Great expectations

While contemplating my romantic history one day, I realized that I’d had four serious long-term relationships in a row… all colossal failures, or at least by my definition of failure at that time. By ‘serious’ I mean involving co-habitation and/or marriage; and by long-term I mean lasting longer than 2 years… so much for ‘happily ever after’.

Of the four, three ended because he found another romantic interest (either for sex or for falling madly in love with) and I’m not used to sharing my man. That was not what I was promised and it was not my expectation, though in hindsight, perhaps it should have been. I don’t mean that I should have expected my man to betray me. You’d be crazy to expect that and still proceed with a relationship. I just mean that I should have expected that at some point he would fall in love with someone else and/or want sex with someone else. That is, after all, what happens much of the time. Why do we ignore statistics?

Perhaps if I had expected it, we could have planned and agreed on how we would each behave, if or when that moment came. Instead of sneaking around behind my back he would just say:

“Although I care about you, I am attracted to someone else and I think our relationship has to come to an end”.

Or at least that’s the line to use IF monogamy is what he truly wants.
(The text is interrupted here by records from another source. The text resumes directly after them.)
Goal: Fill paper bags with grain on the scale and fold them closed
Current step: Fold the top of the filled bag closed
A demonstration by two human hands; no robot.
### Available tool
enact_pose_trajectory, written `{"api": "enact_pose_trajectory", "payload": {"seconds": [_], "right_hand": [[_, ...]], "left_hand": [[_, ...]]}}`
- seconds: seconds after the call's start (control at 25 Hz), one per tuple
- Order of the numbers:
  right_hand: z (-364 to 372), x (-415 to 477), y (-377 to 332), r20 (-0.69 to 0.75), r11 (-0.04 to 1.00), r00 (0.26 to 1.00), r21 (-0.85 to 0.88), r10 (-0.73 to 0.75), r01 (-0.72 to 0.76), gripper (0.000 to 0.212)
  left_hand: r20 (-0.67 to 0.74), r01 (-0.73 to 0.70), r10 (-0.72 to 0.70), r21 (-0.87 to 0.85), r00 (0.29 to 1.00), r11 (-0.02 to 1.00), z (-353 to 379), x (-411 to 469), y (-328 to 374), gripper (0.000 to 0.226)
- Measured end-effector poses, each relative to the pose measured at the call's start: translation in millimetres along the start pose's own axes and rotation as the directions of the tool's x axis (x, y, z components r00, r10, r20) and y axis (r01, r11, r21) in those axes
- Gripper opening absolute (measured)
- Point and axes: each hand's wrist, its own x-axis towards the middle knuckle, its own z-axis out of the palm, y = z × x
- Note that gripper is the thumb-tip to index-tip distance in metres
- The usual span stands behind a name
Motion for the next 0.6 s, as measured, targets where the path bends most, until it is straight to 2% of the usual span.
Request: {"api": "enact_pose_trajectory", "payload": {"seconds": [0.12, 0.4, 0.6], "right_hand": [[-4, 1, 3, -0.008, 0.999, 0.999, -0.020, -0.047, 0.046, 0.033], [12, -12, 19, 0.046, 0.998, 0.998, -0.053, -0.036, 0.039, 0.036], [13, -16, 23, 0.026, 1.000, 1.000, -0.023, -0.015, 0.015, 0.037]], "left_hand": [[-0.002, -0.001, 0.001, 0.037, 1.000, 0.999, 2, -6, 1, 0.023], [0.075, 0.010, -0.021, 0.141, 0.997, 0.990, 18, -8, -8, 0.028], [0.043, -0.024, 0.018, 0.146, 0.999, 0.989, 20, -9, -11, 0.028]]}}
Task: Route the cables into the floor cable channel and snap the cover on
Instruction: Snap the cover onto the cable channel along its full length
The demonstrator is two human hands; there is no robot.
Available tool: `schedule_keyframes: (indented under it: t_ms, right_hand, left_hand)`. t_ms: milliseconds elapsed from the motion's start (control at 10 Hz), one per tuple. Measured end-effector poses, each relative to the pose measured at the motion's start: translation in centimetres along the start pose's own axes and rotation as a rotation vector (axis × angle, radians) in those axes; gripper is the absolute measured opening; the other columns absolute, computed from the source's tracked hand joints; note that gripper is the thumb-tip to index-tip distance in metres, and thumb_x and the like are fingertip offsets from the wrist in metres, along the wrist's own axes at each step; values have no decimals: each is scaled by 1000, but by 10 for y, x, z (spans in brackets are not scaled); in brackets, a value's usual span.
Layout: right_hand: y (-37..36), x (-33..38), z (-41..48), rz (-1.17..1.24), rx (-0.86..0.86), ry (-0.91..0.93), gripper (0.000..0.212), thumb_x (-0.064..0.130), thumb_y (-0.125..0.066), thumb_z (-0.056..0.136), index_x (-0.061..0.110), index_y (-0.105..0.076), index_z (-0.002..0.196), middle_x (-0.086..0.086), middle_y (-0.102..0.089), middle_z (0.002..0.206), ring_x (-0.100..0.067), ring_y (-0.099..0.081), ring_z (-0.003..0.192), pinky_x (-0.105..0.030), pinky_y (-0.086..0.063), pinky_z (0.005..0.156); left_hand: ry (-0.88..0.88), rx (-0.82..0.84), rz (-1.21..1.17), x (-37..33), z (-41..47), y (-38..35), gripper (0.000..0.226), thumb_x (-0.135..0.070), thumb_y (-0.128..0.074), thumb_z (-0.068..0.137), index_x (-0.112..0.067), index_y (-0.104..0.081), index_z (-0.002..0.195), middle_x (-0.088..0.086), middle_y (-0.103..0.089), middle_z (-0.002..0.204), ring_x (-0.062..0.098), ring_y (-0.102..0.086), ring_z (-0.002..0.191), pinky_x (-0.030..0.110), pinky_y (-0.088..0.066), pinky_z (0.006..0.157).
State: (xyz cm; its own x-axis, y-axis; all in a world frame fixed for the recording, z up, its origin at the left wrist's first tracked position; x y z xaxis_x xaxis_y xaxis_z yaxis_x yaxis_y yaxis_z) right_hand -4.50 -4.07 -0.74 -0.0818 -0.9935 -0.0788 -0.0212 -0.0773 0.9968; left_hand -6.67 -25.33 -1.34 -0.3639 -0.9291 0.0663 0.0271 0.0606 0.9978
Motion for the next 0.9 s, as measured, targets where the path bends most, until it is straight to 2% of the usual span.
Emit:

Instead, what I heard after 3 months of lies was:

“Yes, I admit I love her, but I love you too. Please don’t leave me.”

It is interesting that the man who wanted to keep me, and have his new love, was also the most prone to jealousy whenever I even looked at another man.

We were brought up to believe in fairy tales. Not everyone is natively a monogamist. Relationships are not one-size-fits all and many of us are taking the monogamy path because anything else is socially unacceptable. There is no conscious choice. We just blindly do what generations before us have done (promise monogamy) and some of us are living a lie.

As a natural monogamist (I like to think I’m naturally that way, not just the product my education) I would like to find a man who is also naturally monogamous, but if I end up with one who isn’t, I would rather know from the start than believe in fairy tales. If he has more than one love interest, I should have the option of doing the same… well, let’s be fair!